Investment lead generation. Investors screening for high days-on-market properties, recently price-reduced listings, or specific lot-size/price-per-sqft ratios can build automated pipelines that surface candidates before a human broker manually compiles a comparable list.

Housing market research and ML. Academics, data journalists, and engineers building price prediction models need labeled historical data with features like square footage, school district scores, walk score, and HOA status. Redfin exposes many of these as structured HTML or embedded JSON, making it one of the cleaner sources for feature engineering.

Anti-Bot Challenges on Redfin.com

Redfin runs several layers of protection that make naive scraping unreliable within minutes:

TLS fingerprinting. Redfin's CDN checks the TLS handshake profile of your HTTP client. Python's requests library produces a fingerprint that's trivially identified and blocked at the network edge — even with correct headers set, the handshake mismatch returns 403s before your request reaches the application server.

IP reputation scoring. Datacenter IP ranges from AWS, GCP, and DigitalOcean are blocked outright. Requests from these ranges return either a CAPTCHA challenge or a silent redirect to a bot detection page. Residential proxies with clean reputation histories are a hard requirement.
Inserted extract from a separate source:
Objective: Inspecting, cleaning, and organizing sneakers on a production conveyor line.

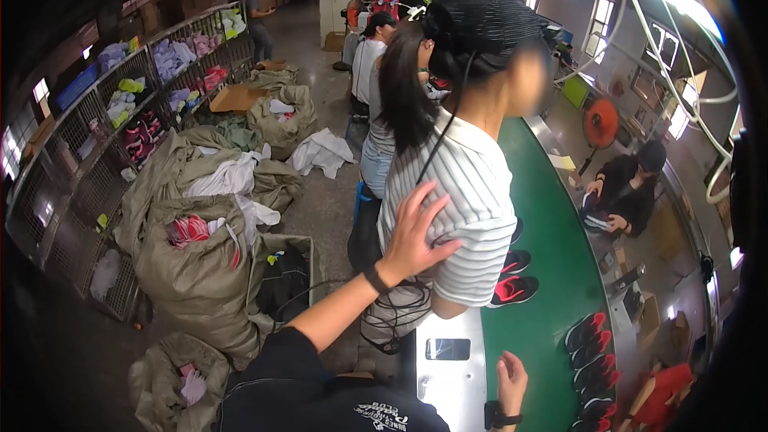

Behavioral analytics. Redfin tracks mouse movement, scroll velocity, and interaction timing for browser-based sessions. Headless Chromium without stealth patches triggers detection within a few page loads — well before you've collected anything useful.

Per-region rate limiting. Search result pages for high-demand markets (SF Bay Area, NYC, LA) appear to have tighter per-IP thresholds than lower-traffic markets. Burst patterns on these market endpoints trip limits faster than a naive rotating proxy setup can handle.

Building around all of this from scratch means maintaining residential proxy pools, patching TLS clients with curl_cffi or tls-client, implementing browser fingerprint spoofing, and writing CAPTCHA fallback logic — before you've written a single line of parsing code. The Anti-bot bypass API handles this infrastructure layer, so your code only needs to deal with the HTML.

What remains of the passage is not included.